Looks like—sorry, one more question has popped in. We're piloting a mentorship program, education nonprofit. Do you recommend we assign one to two mentees to each mentor? What makes Together the best platform for us moving forward?
So, for the number of mentees per mentor, it is very dependent on how much the mentor can take on. If they are only able to take on one, I wouldn't push them to take on two because they're going to be spread too thin.
They all have their own jobs that they're working on right now. So making sure that the mentor is comfortable with taking on more than one mentee is super important. You have to actually have that conversation with the person, in my opinion. Putting too much pressure on them to meet with too many people, it can become burdensome and then they might just not want to have any part of the program.
If they get spread too thin, they feel like it's making them too tired and they don't have the energy to take on two people, one of them might be left in the dust after a few weeks or they might just stop working with both mentees.
So I'd have that conversation with them. I'd suggest one to start off with, and then if the mentors feel comfortable adding on additional mentees then you could certainly go for it from there.
In terms of what makes Together the best platform for you moving forward, we could definitely take that conversation offline, Alicia, and we'll have that conversation. We could show you what we're about, how we differentiate from some of our competitors.
It looks like that is all of the…one more, sorry.
Do you have any advice for administrators to keep momentum going throughout the mentoring program?
My advice would be email reminders, reaching out to people individually.

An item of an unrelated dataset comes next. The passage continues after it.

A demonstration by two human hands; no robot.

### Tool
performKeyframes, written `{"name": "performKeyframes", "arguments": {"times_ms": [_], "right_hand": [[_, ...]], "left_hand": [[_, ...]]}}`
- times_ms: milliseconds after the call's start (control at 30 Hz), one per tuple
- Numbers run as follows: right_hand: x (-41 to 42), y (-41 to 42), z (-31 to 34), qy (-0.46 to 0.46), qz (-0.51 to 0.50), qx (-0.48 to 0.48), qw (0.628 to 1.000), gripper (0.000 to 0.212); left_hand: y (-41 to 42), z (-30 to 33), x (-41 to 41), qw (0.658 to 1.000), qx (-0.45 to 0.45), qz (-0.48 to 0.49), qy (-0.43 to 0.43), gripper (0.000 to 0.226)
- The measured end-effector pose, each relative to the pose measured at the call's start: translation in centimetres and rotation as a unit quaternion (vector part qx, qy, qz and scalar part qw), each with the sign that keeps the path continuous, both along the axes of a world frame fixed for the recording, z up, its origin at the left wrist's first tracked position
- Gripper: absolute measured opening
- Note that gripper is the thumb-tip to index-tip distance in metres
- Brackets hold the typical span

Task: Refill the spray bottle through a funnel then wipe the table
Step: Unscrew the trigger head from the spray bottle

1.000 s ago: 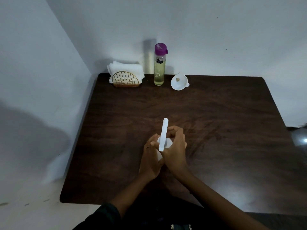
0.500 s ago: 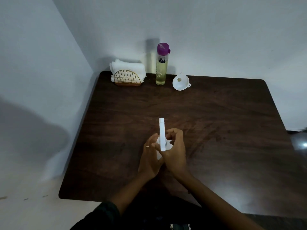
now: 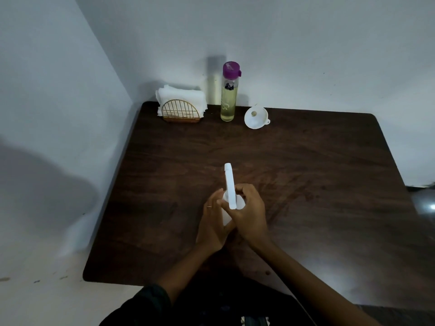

We have a customer that is very hands-on when it comes to administering their programs and they'll take a look at their reporting for their registrants or for the people that are participating.
And if they see that people have been slacking and haven't met in a couple of months when they should have been, they'll actually give that person a phone call and say, “Hey, why haven't you been meeting with your mentee,” Or, “Why haven't you been meeting with your mentor?”
It does take a more hands-on approach in order to do this, but you have to kind of understand what people are going through and make sure that they still have the time and availability to continue with that.
I'd say just email reminders, any sort of reminder that you can provide if you have the data that they're not meeting.
Another thing that we see is like midway-point workshops. So halfway through your mentorship program, make a mandatory call or a mandatory meetup when everyone's able to meet in groups again. And go through maybe a core competency of the company or a core value or a core skill and host a workshop on that to keep everyone engaged.
Once they go to that program, they're going to see their mentee or their mentor there and say, “Hey, we haven't met in a couple of months. We need to get back on track. We're here. Let's schedule our next session now.” So I think that's another great tactic to do that.
Matthew might be able to add on to that. I'm not sure if he has any other advice when it comes to keeping momentum going for mentoring programs.
Matthew: No, I think you got the key ones, the reminders and certainly the workshops are what I've seen work best in the past. Like there's two approaches. You can leverage software to help automate some of this, but the most successful programs still have a dedicated administrator who's on top of that. Has a bit of a human touch and reaches out to people, understands why they're not meeting and makes adjustments.
Marcus: Thanks, Matt.
Great. It looks like those are all of the questions that have been asked. For everyone that's left on the line, really appreciate you joining today. Like we said, we'll be sending this out to all of the registrants afterwards so you will have full access to this webinar and you can continue to review it as you continue your mentorship relationships.
I hope you all have a great rest of your week and stay safe and stay healthy please. Thank you.